**Exercise directions**
Copy out each entry precisely; no image belongs in the result.

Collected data
***

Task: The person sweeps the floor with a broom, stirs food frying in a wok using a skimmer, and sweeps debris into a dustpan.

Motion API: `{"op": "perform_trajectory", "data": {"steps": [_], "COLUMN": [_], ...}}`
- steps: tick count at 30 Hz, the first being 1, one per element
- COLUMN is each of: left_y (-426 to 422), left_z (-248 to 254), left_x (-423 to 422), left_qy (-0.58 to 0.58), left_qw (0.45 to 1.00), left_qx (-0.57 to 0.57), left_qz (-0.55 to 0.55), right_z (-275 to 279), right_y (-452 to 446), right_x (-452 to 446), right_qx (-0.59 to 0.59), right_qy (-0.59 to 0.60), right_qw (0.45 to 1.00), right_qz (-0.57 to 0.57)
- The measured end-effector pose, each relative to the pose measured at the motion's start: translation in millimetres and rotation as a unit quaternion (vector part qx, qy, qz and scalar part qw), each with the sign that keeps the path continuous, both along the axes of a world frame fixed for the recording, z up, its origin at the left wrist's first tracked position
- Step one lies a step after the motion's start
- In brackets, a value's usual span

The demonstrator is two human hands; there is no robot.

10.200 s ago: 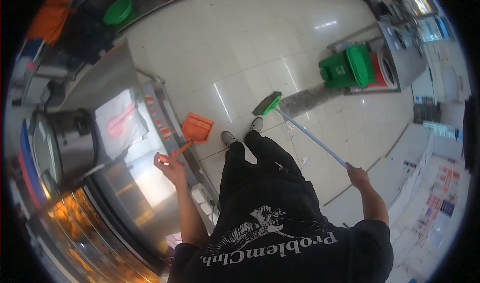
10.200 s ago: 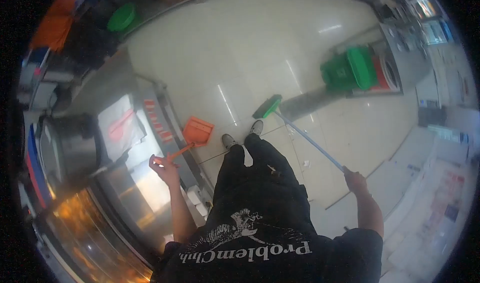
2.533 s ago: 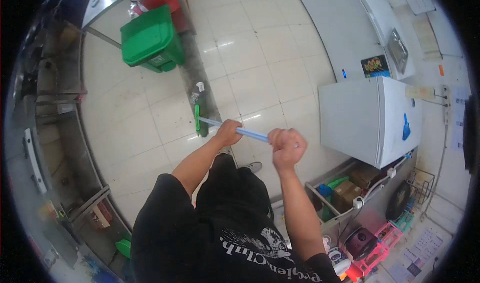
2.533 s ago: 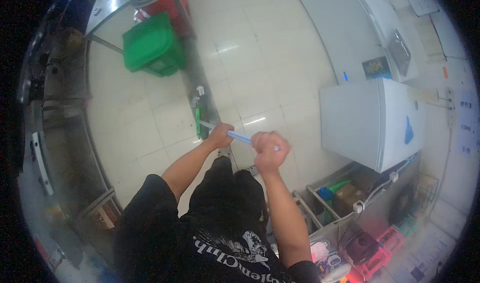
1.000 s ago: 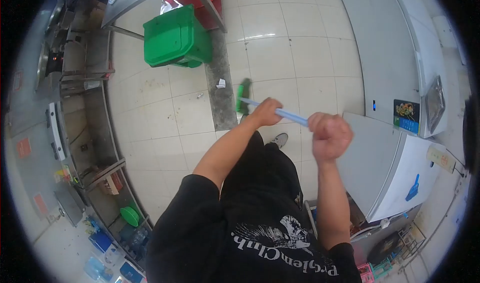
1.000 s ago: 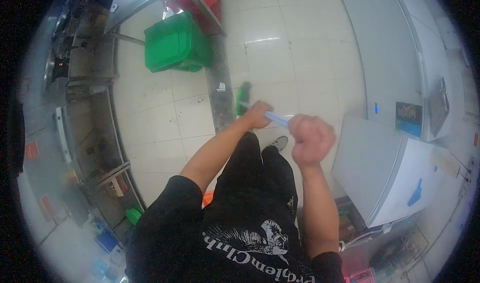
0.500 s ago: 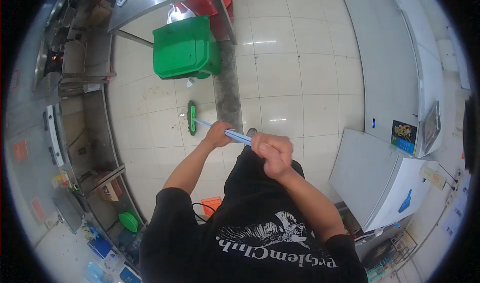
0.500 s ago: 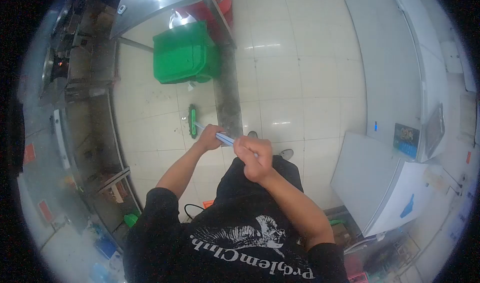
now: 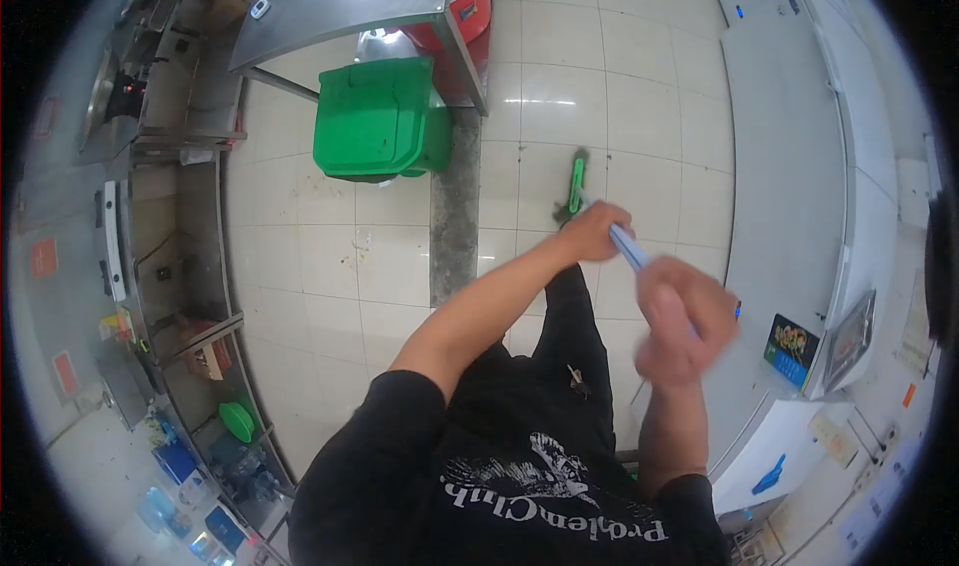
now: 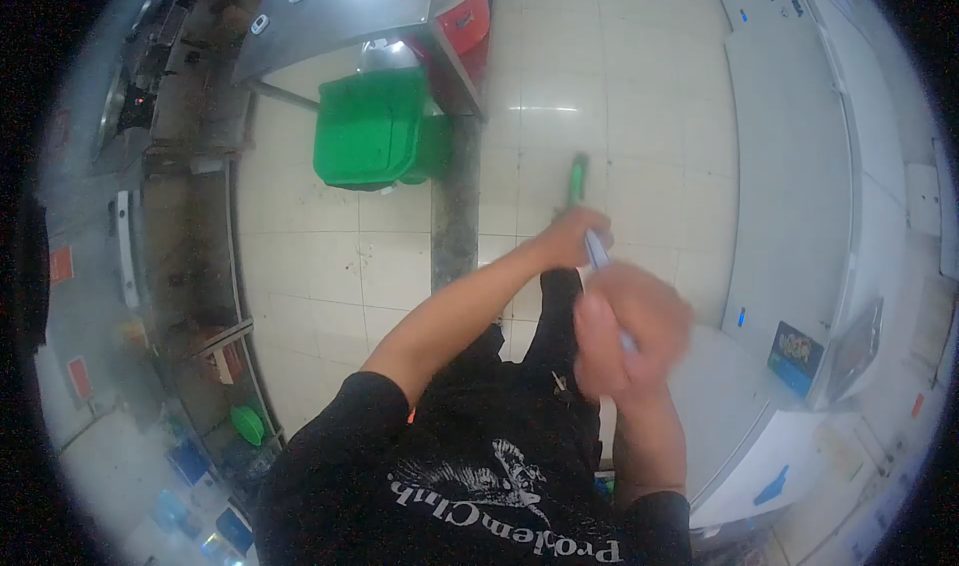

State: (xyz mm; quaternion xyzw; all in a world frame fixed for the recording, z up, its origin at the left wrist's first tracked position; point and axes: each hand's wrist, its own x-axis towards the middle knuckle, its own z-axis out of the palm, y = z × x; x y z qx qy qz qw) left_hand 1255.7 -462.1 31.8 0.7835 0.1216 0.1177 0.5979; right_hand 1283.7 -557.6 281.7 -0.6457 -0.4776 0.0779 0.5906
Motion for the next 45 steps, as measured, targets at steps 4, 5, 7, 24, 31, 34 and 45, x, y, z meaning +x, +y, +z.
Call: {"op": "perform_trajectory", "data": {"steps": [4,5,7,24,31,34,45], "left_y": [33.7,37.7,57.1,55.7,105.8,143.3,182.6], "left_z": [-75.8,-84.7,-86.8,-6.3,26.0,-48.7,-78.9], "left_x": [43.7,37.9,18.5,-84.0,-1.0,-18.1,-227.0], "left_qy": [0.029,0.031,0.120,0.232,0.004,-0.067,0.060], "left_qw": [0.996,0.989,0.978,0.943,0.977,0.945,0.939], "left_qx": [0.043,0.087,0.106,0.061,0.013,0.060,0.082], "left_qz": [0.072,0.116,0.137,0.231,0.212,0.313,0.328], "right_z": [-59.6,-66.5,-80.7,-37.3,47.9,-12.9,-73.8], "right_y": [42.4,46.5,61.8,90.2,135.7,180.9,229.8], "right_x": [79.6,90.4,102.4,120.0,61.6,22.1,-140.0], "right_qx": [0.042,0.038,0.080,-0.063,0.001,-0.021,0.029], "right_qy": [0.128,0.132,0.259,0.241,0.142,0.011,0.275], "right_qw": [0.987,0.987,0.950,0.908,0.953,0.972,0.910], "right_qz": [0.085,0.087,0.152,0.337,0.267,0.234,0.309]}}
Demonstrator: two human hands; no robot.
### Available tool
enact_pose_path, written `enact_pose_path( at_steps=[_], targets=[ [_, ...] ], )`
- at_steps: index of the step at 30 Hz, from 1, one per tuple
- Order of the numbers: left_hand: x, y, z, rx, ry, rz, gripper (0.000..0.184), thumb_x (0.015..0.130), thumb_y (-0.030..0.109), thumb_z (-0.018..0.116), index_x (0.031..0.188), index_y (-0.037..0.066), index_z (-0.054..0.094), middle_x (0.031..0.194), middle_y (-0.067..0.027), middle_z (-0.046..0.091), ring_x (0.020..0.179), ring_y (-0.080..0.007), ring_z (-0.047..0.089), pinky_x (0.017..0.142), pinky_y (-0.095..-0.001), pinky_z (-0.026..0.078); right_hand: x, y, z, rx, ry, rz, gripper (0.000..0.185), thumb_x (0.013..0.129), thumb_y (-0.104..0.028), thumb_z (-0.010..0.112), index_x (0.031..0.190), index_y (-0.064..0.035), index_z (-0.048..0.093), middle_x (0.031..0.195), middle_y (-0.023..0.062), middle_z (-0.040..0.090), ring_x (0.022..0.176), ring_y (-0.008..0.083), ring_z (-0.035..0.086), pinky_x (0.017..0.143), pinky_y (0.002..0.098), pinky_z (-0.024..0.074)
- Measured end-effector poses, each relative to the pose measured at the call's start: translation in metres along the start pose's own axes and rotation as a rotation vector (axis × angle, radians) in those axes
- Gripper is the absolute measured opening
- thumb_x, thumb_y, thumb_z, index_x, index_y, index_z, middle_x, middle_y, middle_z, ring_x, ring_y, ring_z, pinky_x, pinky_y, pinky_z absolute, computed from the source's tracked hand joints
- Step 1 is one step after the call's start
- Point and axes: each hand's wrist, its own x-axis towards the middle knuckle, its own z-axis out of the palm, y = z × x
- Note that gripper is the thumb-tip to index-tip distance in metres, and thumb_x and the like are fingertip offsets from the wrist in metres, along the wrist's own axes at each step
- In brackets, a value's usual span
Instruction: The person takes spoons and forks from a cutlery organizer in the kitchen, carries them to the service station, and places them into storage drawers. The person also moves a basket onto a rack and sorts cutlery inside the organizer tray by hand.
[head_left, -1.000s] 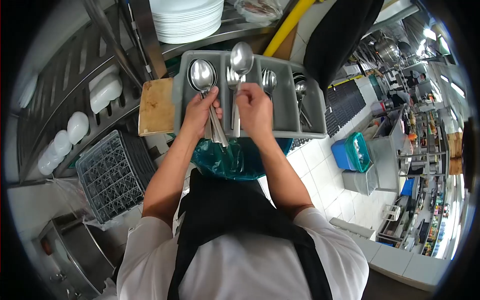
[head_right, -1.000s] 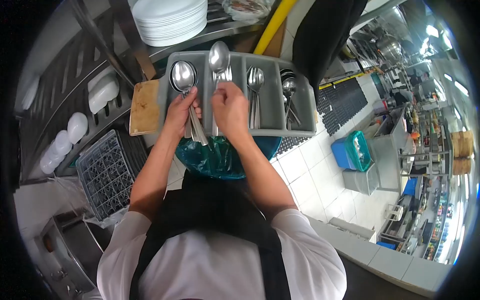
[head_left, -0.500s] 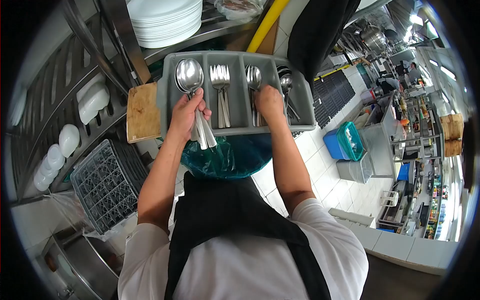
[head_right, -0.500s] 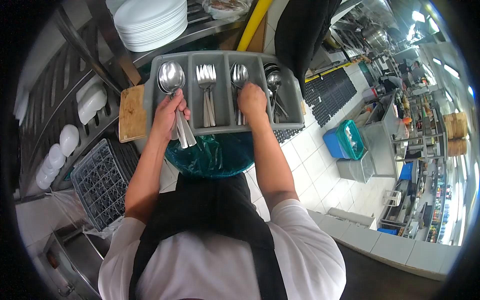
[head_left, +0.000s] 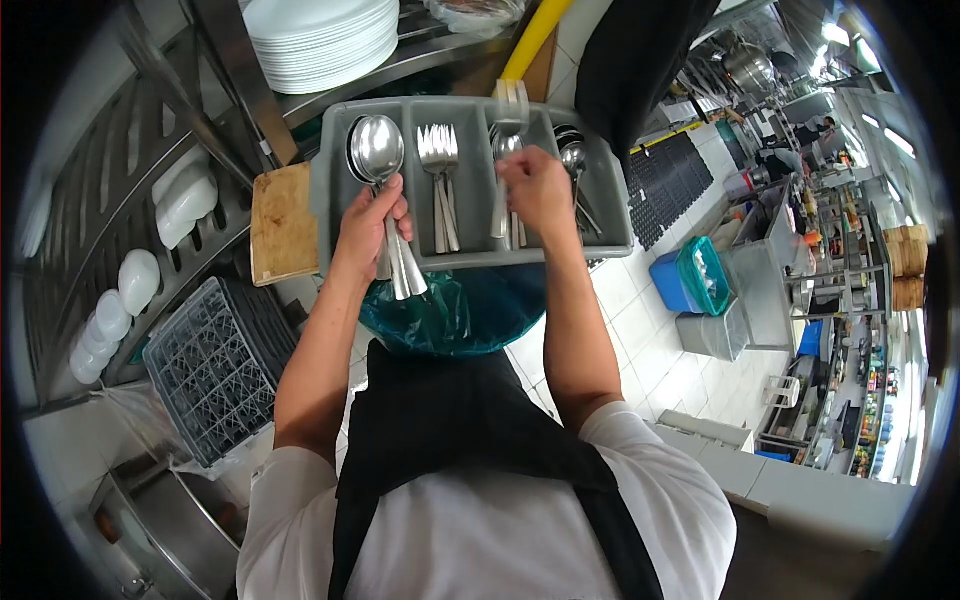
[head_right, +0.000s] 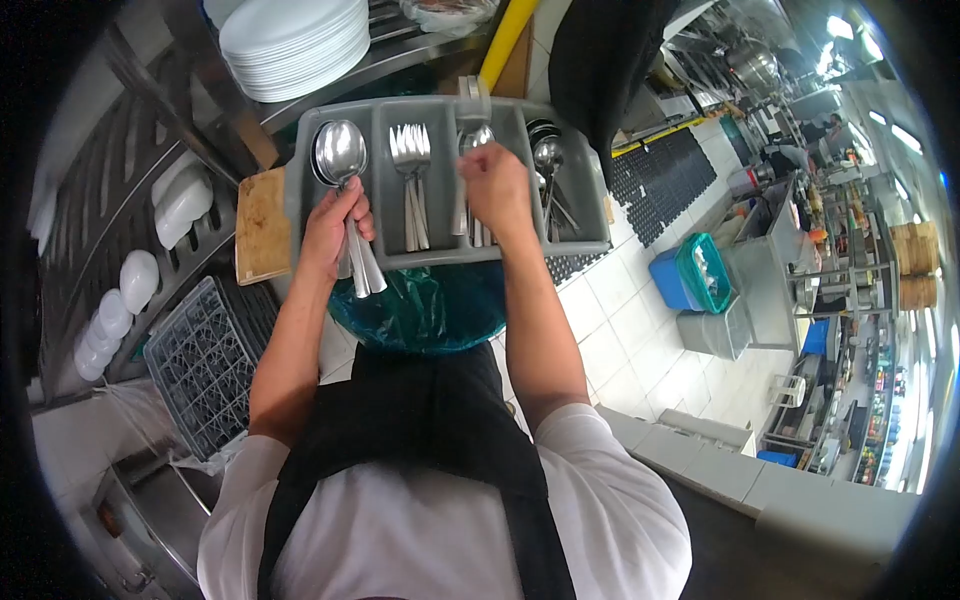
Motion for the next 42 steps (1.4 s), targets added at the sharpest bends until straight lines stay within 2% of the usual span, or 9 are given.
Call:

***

**Task solution**
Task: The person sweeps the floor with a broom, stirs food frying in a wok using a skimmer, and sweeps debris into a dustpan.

Motion API: `{"op": "perform_trajectory", "data": {"steps": [_], "COLUMN": [_], ...}}`
- steps: tick count at 30 Hz, the first being 1, one per element
- COLUMN is each of: left_y (-426 to 422), left_z (-248 to 254), left_x (-423 to 422), left_qy (-0.58 to 0.58), left_qw (0.45 to 1.00), left_qx (-0.57 to 0.57), left_qz (-0.55 to 0.55), right_z (-275 to 279), right_y (-452 to 446), right_x (-452 to 446), right_qx (-0.59 to 0.59), right_qy (-0.59 to 0.60), right_qw (0.45 to 1.00), right_qz (-0.57 to 0.57)
- The measured end-effector pose, each relative to the pose measured at the motion's start: translation in millimetres and rotation as a unit quaternion (vector part qx, qy, qz and scalar part qw), each with the sign that keeps the path continuous, both along the axes of a world frame fixed for the recording, z up, its origin at the left wrist's first tracked position
- Step one lies a step after the motion's start
- In brackets, a value's usual span

The demonstrator is two human hands; there is no robot.

10.200 s ago: 
10.200 s ago: 
2.533 s ago: 
2.533 s ago: 
1.000 s ago: 
1.000 s ago: 
0.500 s ago: 
0.500 s ago: 
now: 
now: 

State: (xyz mm; quaternion xyzw; all in a world frame fixed for the recording, z up, its origin at the left wrist's first tracked position; point and axes: each hand's wrist, its own x-axis towards the middle knuckle, its own z-axis out of the palm, y = z × x; x y z qx qy qz qw) left_hand 1255.7 -462.1 31.8 0.7835 0.1216 0.1177 0.5979; right_hand 1283.7 -557.6 281.7 -0.6457 -0.4776 0.0779 0.5906
Motion for the next 45 steps, as measured, targets at steps 4, 5, 7, 24, 31, 34 and 45, x, y, z meaning +x, +y, +z.
Call: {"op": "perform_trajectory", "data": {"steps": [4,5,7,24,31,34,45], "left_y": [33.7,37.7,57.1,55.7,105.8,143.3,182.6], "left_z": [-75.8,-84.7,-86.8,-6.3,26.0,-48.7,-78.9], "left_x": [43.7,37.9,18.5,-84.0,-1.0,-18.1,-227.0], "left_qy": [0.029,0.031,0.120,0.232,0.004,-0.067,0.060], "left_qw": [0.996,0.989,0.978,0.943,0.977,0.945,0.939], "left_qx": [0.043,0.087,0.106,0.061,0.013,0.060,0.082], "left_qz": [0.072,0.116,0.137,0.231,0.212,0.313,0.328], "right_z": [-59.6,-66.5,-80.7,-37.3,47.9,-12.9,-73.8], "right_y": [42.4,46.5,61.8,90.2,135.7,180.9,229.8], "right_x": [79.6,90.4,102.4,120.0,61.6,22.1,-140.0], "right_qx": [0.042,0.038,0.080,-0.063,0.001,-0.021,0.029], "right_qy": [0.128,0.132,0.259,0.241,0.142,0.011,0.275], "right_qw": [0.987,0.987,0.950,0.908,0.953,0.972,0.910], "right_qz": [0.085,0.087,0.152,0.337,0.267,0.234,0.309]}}
Demonstrator: two human hands; no robot.
### Available tool
enact_pose_path, written `enact_pose_path( at_steps=[_], targets=[ [_, ...] ], )`
- at_steps: index of the step at 30 Hz, from 1, one per tuple
- Order of the numbers: left_hand: x, y, z, rx, ry, rz, gripper (0.000..0.184), thumb_x (0.015..0.130), thumb_y (-0.030..0.109), thumb_z (-0.018..0.116), index_x (0.031..0.188), index_y (-0.037..0.066), index_z (-0.054..0.094), middle_x (0.031..0.194), middle_y (-0.067..0.027), middle_z (-0.046..0.091), ring_x (0.020..0.179), ring_y (-0.080..0.007), ring_z (-0.047..0.089), pinky_x (0.017..0.142), pinky_y (-0.095..-0.001), pinky_z (-0.026..0.078); right_hand: x, y, z, rx, ry, rz, gripper (0.000..0.185), thumb_x (0.013..0.129), thumb_y (-0.104..0.028), thumb_z (-0.010..0.112), index_x (0.031..0.190), index_y (-0.064..0.035), index_z (-0.048..0.093), middle_x (0.031..0.195), middle_y (-0.023..0.062), middle_z (-0.040..0.090), ring_x (0.022..0.176), ring_y (-0.008..0.083), ring_z (-0.035..0.086), pinky_x (0.017..0.143), pinky_y (0.002..0.098), pinky_z (-0.024..0.074)
- Measured end-effector poses, each relative to the pose measured at the call's start: translation in metres along the start pose's own axes and rotation as a rotation vector (axis × angle, radians) in those axes
- Gripper is the absolute measured opening
- thumb_x, thumb_y, thumb_z, index_x, index_y, index_z, middle_x, middle_y, middle_z, ring_x, ring_y, ring_z, pinky_x, pinky_y, pinky_z absolute, computed from the source's tracked hand joints
- Step 1 is one step after the call's start
- Point and axes: each hand's wrist, its own x-axis towards the middle knuckle, its own z-axis out of the palm, y = z × x
- Note that gripper is the thumb-tip to index-tip distance in metres, and thumb_x and the like are fingertip offsets from the wrist in metres, along the wrist's own axes at each step
- In brackets, a value's usual span
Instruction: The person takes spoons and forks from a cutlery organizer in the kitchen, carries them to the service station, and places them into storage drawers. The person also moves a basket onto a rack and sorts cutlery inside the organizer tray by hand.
[head_left, -1.000s] 
[head_right, -1.000s] 
[head_left, -0.500s] 
[head_right, -0.500s] 
[head_left, +0.000s] 
[head_right, +0.000s] 
Motion for the next 42 steps (1.4 s), targets added at the sharpest bends until straight lines stay within 2% of the usual span, or 9 are given.
Call:

That completes the exercise.